Gifford’s comments raise new questions about the report, which had already been assailed as a taxpayer-funded document to validate the LePage administration’s policy positions on welfare and its refusal to expand MaineCare to an estimated 60,000 to 70,000 Mainers.
Critics have said the study of MaineCare exaggerates the state’s costs because it assumes an unsubstantiated growth in Maine’s poverty rate and omits savings from expanded coverage that have been included in cost-benefit analyses in other states.
The report’s author, Gary Alexander, is a former public welfare chief in Pennsylvania who was scrutinized for reforms that prompted an investigation by that state’s auditor general.
The LePage administration defended the report against earlier criticism, saying the recommendations are valid. The findings will likely be debated Wednesday, when lawmakers take up a bill to expand MaineCare. Proponents of that bill hope to build enough support to override a veto by Gov. Paul LePage.
The Portland Press Herald made multiple inquiries to the administration Friday about the federal reimbursement rate in the report, but a spokesman for the Department of Health and Human Services did not respond. State offices were closed Monday in observance of the Martin Luther King Jr. holiday. A spokeswoman for LePage did not respond to a request to explain any discrepancy.
CALCULATIONS NEED CLARIFICATION
The question raised by Gifford focuses on the percentage of MaineCare costs paid by the federal government, and the percentage paid by the state.
In several instances, Alexander wrote in his report that he used a federal reimbursement rate of 61.55 percent to determine the state’s cost of maintaining its current program, referred to in the report as the baseline.
Alexander wrote that the assumption of 61.55 percent is based on the current federal reimbursement rate for Maine. The rate can change annually because it’s based on a state’s average per-capita income relative to the national average.
That annual cost of Maine’s Medicaid program is now $2.7 billion, of which the state pays $1.1 billion. Alexander’s report says the annual cost will grow to $4.6 billion by 2024, of which $1.8 billion will come from the state.
However, Gifford’s calculations show that Alexander used a 60 percent federal reimbursement rate.

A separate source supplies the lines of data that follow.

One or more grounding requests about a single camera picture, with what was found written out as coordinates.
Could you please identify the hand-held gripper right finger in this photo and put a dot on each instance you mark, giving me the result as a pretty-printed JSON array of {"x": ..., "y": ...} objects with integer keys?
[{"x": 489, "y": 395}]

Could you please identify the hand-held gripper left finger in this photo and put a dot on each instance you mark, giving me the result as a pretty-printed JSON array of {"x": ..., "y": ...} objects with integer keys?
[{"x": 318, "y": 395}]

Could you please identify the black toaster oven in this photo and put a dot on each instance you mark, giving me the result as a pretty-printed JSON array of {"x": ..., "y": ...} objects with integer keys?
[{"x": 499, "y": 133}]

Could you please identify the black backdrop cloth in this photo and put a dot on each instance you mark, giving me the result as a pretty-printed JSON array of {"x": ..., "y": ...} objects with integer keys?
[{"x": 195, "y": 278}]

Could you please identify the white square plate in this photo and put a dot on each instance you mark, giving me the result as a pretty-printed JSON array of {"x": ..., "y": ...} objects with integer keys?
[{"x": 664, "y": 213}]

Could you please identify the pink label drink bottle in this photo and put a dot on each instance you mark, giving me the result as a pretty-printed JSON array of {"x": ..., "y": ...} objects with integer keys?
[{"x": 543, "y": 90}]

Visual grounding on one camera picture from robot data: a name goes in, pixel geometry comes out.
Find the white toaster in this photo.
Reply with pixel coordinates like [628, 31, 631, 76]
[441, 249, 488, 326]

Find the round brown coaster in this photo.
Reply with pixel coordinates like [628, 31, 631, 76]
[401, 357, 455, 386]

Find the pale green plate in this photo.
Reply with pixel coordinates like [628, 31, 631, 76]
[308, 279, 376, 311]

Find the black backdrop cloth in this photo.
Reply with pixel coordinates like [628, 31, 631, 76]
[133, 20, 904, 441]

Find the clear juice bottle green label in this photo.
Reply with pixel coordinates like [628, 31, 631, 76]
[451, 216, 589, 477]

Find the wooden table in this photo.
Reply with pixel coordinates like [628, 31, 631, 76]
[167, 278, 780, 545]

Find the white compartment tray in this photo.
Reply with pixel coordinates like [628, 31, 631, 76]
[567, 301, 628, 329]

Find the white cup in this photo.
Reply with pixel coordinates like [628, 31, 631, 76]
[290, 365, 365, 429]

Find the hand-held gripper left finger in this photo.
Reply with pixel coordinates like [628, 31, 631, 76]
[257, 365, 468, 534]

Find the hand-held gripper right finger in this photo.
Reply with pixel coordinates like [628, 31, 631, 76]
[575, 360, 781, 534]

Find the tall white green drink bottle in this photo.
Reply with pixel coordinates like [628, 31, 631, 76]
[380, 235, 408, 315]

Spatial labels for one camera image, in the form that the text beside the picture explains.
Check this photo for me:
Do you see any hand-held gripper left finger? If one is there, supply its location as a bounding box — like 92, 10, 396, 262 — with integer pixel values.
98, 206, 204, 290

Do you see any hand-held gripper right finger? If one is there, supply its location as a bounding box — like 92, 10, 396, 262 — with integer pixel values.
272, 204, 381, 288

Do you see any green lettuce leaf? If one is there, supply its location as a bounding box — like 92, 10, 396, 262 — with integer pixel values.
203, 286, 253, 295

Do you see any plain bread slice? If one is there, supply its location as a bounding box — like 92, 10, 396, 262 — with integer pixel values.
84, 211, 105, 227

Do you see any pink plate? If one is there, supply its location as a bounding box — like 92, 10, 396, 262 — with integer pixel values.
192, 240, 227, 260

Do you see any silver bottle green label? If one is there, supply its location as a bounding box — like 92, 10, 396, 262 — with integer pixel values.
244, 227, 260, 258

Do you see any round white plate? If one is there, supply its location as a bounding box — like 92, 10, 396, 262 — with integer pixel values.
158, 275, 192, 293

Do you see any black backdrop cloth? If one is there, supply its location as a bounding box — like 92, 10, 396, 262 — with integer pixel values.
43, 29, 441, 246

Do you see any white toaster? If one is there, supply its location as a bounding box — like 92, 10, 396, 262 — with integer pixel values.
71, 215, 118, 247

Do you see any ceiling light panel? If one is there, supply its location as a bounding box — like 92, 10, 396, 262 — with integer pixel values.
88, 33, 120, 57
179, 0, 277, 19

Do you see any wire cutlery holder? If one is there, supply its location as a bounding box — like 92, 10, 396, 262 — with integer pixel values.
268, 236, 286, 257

The 1.55 percentage-point difference is significant, she noted, because it overstates Maine’s cost of the program by $575 million over 10 years.
In a memo to the Legislature’s Health and Human Services Committee, Gifford wrote that the error is in the current cost for the program, and it’s not clear whether Alexander used the same calculations in his projection for an expanded program, which would include various eligibility categories that qualify for varying reimbursement rates.